Back at her apartment in Paris, Villanelle tells her version of the events to Konstantin (Kim Bodnia). She tells Konstantin Diego ran over Nadia, so she shot Diego. Konstantin tells her Nadia is still alive and in a prison in Russia, and suggests she pay her a visit before she can talk. Villanelle asks if Konstantin is one of The Twelve, but quickly deduces he is not.

==Production==
Comer's first audition involved her and Oh, already cast, acting the kitchen scene in this episode, to ensure there was enough chemistry between the characters who have little interaction for the first few episodes. Of this moment, Oh said that "Jodie [Comer] flew from England to LA, we laid it down, and immediately, I felt like we could both feel, 'Oh, this is my dance partner.'"

==Reception==
Inkoo Kang of Vulture writes that the creation of Frank is a successful depiction of a misogynist with sympathetic troubles but who still has committed unforgivable atrocities, comparing him to character "Hot Misogynist" in series 2 of Waller-Bridge's Fleabag; Kang also suggests that his motivations may be a satirisation of a British political anti-NHS group, but that she doesn't know enough of British politics to understand this.

Hanh Nguyen for IndieWire wrote that the episode is "built on" the two main face-to-face interactions between the main characters, who have not knowingly met the other before, which hold much significance: at the start of the episode when Eve steps out of her car to talk to an armed and angry Villanelle, who responds negatively and takes control of the situation, and at Eve's house where she now has more trepidation, though Villanelle instigated this meeting. Nguyen writes that both, with other moments in the episode, subvert expectations. Steve Charnock, for Dead Good, compares the kitchen meeting to the diner scene in Michael Mann's Heat, saying that it is "arguably the most tense, heart-stopping and thrilling five minutes of the series to date".

Den of Geeks Kayti Burt suggests that Eve wearing the clothes sent by Villanelle when the latter intrudes in her house shows how Eve is completely out of control in this moment, but that the moment of inquisition allows Eve enough insight into Villanelle that she can confront her during their impromptu dinner. Nguyen instead suggested that even at the dinner, confronted with her enigma, Eve "can't quite capture who Villanelle is as a person", which is what gives the scene its impact.

Burt identifies moments of stereotypical female roles that are twisted in the episode.

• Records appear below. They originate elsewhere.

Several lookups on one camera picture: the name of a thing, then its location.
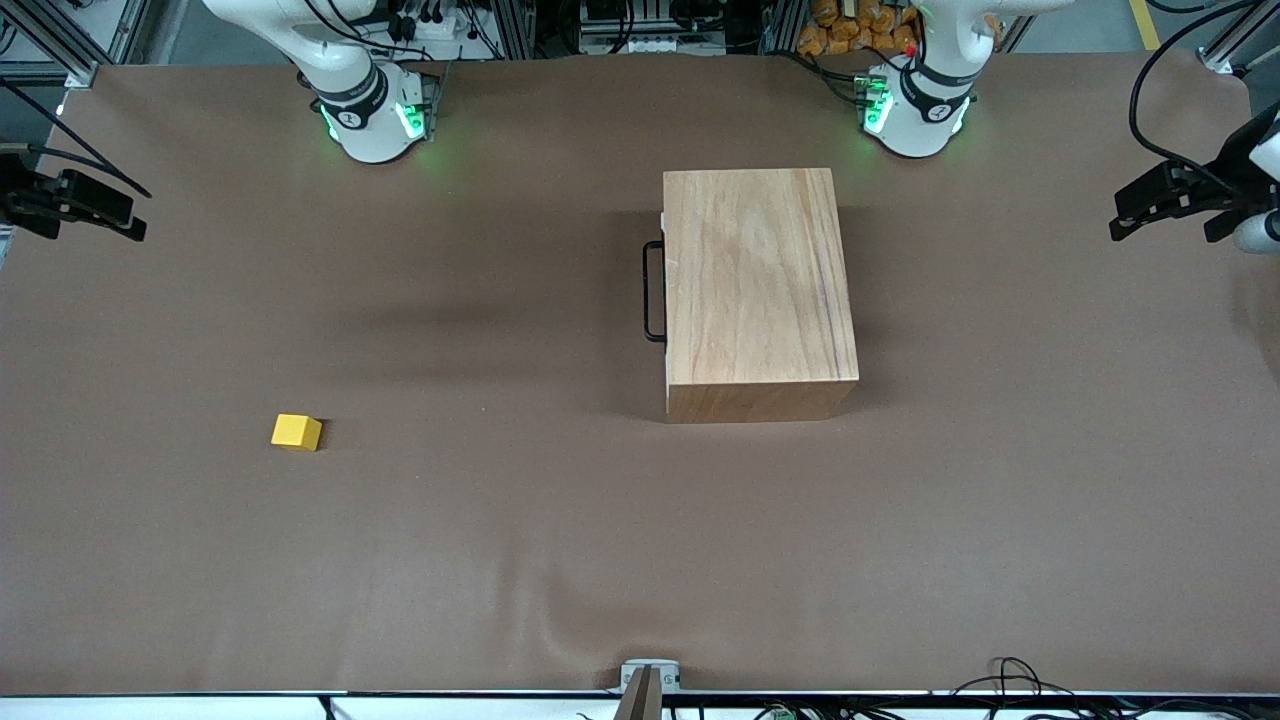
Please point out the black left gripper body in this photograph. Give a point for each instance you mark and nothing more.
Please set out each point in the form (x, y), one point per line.
(1216, 186)

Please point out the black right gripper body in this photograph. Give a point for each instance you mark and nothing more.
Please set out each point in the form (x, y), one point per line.
(22, 194)

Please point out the yellow wooden block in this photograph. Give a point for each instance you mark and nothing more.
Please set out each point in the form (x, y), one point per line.
(296, 432)

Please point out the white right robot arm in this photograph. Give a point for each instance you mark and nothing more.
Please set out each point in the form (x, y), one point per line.
(350, 70)

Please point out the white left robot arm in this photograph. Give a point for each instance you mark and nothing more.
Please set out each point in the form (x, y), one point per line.
(930, 110)

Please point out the bag of orange objects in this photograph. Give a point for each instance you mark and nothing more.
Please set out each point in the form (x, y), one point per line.
(840, 35)

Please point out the white power strip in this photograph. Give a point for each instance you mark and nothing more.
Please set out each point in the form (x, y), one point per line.
(430, 35)

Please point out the wooden cabinet box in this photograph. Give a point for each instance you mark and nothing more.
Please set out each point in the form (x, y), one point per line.
(760, 290)

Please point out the silver electronics box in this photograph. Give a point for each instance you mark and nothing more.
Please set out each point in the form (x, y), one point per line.
(640, 40)

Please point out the grey metal table clamp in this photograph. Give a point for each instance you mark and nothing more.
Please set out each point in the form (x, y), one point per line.
(630, 675)

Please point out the aluminium frame profile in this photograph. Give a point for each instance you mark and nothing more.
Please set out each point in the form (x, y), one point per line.
(1225, 55)
(70, 65)

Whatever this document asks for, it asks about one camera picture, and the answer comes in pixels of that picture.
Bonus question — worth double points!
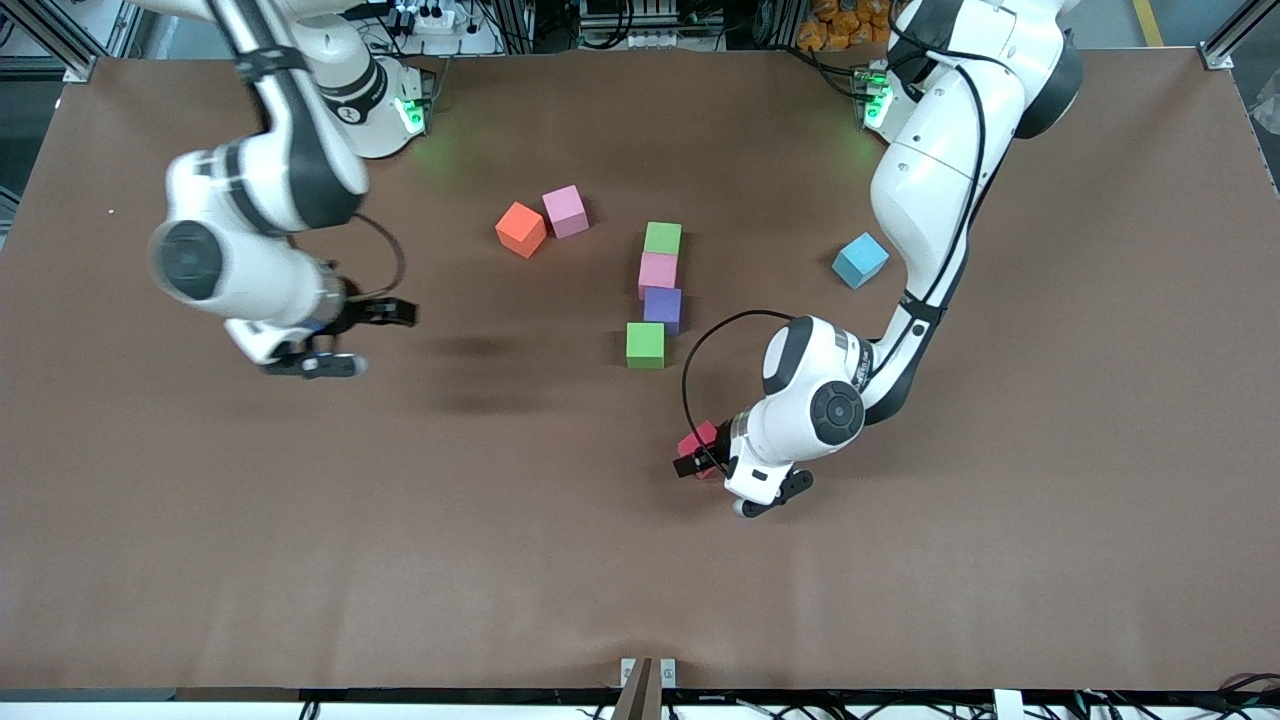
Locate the red foam cube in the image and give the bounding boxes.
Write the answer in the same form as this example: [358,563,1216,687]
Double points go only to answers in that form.
[678,420,723,481]

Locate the purple foam cube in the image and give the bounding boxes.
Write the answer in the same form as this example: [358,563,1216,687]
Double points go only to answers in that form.
[643,287,684,336]

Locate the pink foam cube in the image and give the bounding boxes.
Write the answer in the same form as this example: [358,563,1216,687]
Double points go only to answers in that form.
[638,252,679,301]
[542,185,591,239]

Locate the orange foam cube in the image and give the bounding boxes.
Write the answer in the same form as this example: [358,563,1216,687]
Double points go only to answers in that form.
[495,202,549,259]

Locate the blue foam cube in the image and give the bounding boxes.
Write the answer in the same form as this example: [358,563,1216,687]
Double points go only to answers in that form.
[832,232,891,291]

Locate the brown table cover sheet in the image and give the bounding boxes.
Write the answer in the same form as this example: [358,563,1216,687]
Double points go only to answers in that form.
[0,50,1280,691]

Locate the pile of orange items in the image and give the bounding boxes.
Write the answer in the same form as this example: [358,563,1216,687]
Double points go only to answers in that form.
[797,0,901,51]

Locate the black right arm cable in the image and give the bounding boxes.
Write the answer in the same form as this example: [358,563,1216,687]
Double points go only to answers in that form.
[205,0,406,301]

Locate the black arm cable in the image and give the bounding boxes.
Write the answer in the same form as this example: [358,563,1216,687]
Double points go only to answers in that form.
[682,0,1021,471]
[205,0,406,301]

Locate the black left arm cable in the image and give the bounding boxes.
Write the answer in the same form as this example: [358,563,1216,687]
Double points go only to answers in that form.
[682,0,1021,471]

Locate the brown post with metal brackets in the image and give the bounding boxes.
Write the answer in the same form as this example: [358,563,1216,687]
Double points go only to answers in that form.
[612,657,679,720]

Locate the metal equipment frame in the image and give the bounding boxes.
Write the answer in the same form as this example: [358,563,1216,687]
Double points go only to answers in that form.
[578,0,726,49]

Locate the aluminium frame profile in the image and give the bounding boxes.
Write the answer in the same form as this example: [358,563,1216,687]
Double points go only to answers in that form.
[1200,0,1280,71]
[0,0,101,83]

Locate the black cable bundle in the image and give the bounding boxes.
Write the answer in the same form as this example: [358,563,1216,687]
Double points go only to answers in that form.
[1075,673,1280,720]

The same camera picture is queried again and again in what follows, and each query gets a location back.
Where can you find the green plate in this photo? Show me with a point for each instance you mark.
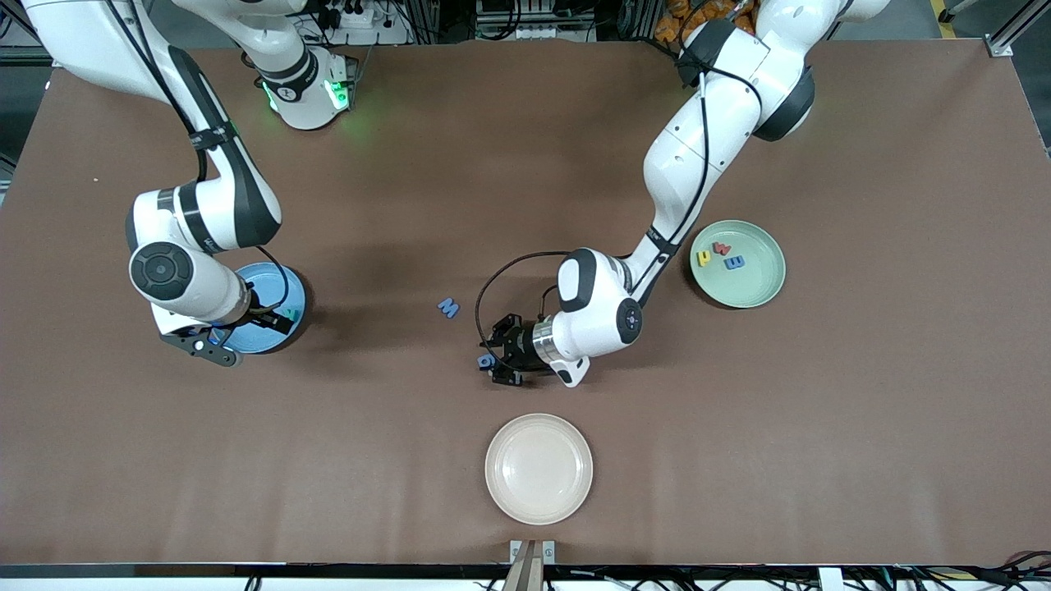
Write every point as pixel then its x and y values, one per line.
pixel 751 287

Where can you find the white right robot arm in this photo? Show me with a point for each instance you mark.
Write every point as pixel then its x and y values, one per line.
pixel 66 41

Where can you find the cream plate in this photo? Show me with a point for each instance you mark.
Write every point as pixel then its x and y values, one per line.
pixel 539 469

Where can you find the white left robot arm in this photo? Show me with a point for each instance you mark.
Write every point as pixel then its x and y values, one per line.
pixel 698 156

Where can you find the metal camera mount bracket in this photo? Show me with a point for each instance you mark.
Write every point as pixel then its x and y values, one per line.
pixel 532 554

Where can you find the yellow lowercase foam letter h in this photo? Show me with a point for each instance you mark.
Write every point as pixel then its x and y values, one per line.
pixel 704 258

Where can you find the small red lowercase foam letter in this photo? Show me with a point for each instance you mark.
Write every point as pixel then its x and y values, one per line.
pixel 721 248

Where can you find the blue plate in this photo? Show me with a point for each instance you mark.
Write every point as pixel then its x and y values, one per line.
pixel 271 341

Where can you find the white power strip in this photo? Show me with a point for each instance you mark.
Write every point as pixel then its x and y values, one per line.
pixel 369 29

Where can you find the blue foam letter W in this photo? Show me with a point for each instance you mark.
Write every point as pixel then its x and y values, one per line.
pixel 447 308

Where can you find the black and white equipment rack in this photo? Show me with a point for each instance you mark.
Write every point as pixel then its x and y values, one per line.
pixel 534 20

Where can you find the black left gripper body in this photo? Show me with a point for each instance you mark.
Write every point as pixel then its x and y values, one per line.
pixel 519 347

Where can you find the blue foam letter e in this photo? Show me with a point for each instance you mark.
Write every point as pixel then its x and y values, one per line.
pixel 734 263

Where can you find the blue foam letter g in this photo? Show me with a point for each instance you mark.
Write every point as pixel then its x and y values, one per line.
pixel 486 360

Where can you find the orange packets pile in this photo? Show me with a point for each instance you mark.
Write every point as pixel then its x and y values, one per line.
pixel 669 25

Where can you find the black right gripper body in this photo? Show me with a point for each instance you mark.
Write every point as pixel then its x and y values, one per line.
pixel 262 313

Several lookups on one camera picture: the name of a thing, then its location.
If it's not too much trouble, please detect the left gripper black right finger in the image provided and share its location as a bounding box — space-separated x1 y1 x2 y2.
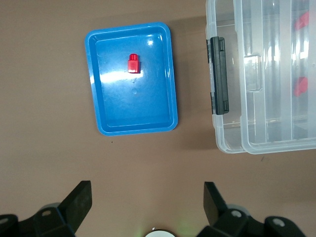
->
197 182 249 237

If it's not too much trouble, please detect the blue plastic tray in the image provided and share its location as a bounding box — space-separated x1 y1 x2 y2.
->
84 21 179 137

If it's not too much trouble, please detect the clear plastic box lid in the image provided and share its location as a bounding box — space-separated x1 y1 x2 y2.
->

After commenting on the use of the kitchen scene to pace the episode and draw on realism, say that it is a good example of "including notes of mundane absurdity during objectively terrifying moments", she suggests that being a "thoroughly domestic scene", where the characters "eat shepherd's pie heated up in the microwave" has made Eve apologise for not expecting Villanelle, showing that "how she's been socialized to behave as a woman bubbles up" in the location, taking precedence over spy training and survival instincts. She also notes that Carolyn uses maternal comfort to get the truth from Frank where interrogation did not work, and revealing her to be the caring mother of Kenny, though she normally shows no sign of having maternal instincts. Lisa Weidenfeld of The A.V. Club equally notes that though Carolyn's unexpected mothering position is feminine, it "subverts the notion that a female spy in that moment in a far more traditional story would be using her feminine wiles on a man", with the show routinely breaking down the idea that women should use sex appeal.

Weidenfeld does criticise the choice to have Eve be obsessed with Villanelle's background rather than her present, saying that "there isn't a satisfactory explanation for what she does, and I don't need to know that she went through some hideous thing as a kid to understand her", and noting that the audience may not be interested in finding out her "mystery trauma".